> WHAT YOU NEED TO DO
What is needed is an exact transcription of the listing, with the images removed.

--- START ---

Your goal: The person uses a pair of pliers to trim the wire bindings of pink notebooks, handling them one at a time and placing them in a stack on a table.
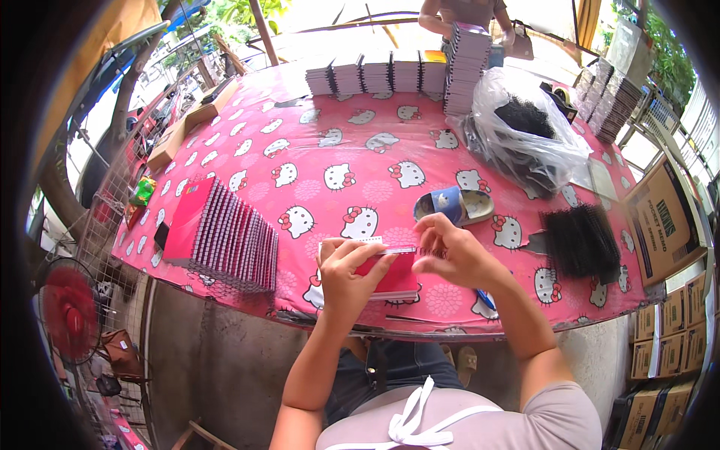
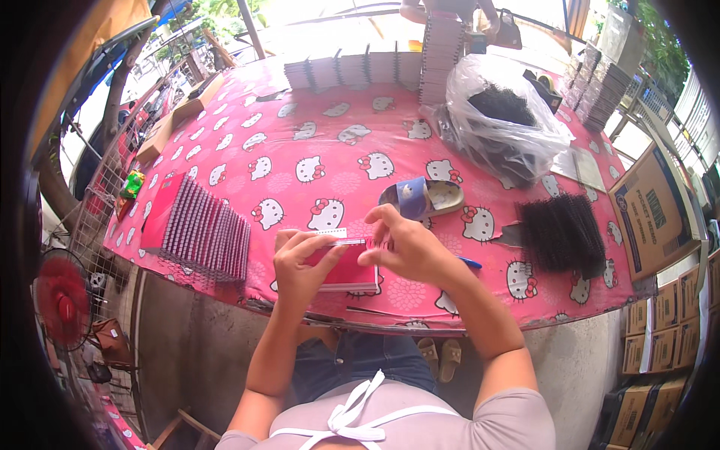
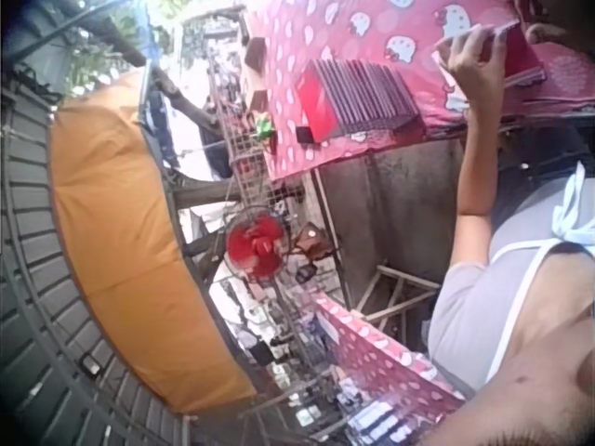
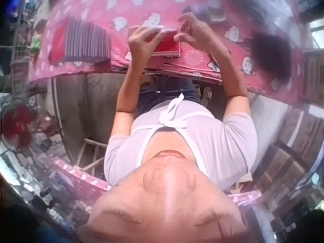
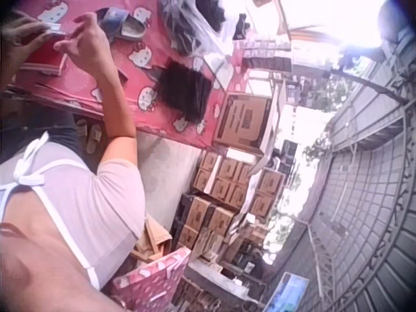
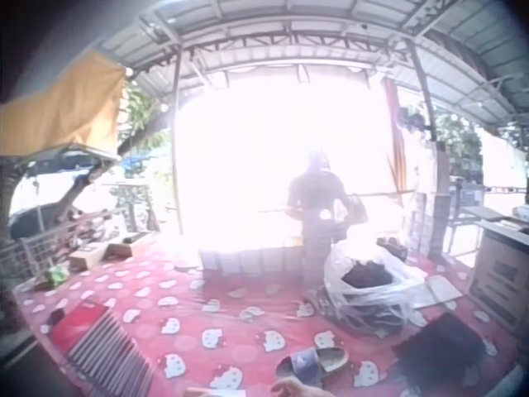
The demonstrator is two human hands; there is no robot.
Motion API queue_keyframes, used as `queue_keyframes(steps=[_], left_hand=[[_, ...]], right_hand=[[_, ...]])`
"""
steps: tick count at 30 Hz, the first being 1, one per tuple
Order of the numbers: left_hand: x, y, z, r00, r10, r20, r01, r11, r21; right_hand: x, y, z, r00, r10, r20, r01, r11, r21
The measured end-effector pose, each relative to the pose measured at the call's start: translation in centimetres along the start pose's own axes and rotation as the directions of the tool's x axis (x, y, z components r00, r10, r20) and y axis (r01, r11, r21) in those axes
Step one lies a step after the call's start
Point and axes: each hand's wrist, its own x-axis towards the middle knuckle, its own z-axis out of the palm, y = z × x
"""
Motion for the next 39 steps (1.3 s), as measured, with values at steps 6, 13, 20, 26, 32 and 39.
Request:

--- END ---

> OUTPUT OF THE TASK
Your goal: The person uses a pair of pliers to trim the wire bindings of pink notebooks, handling them one at a time and placing them in a stack on a table.
The demonstrator is two human hands; there is no robot.
Motion API queue_keyframes, used as `queue_keyframes(steps=[_], left_hand=[[_, ...]], right_hand=[[_, ...]])`
"""
steps: tick count at 30 Hz, the first being 1, one per tuple
Order of the numbers: left_hand: x, y, z, r00, r10, r20, r01, r11, r21; right_hand: x, y, z, r00, r10, r20, r01, r11, r21
The measured end-effector pose, each relative to the pose measured at the call's start: translation in centimetres along the start pose's own axes and rotation as the directions of the tool's x axis (x, y, z components r00, r10, r20) and y axis (r01, r11, r21) in those axes
Step one lies a step after the call's start
Point and axes: each hand's wrist, its own x-axis towards the middle knuckle, its own z-axis out of the palm, y = z × x
"""
Motion for the next 39 steps (1.3 s), as measured, with values at steps 6, 13, 20, 26, 32 and 39.
Request:

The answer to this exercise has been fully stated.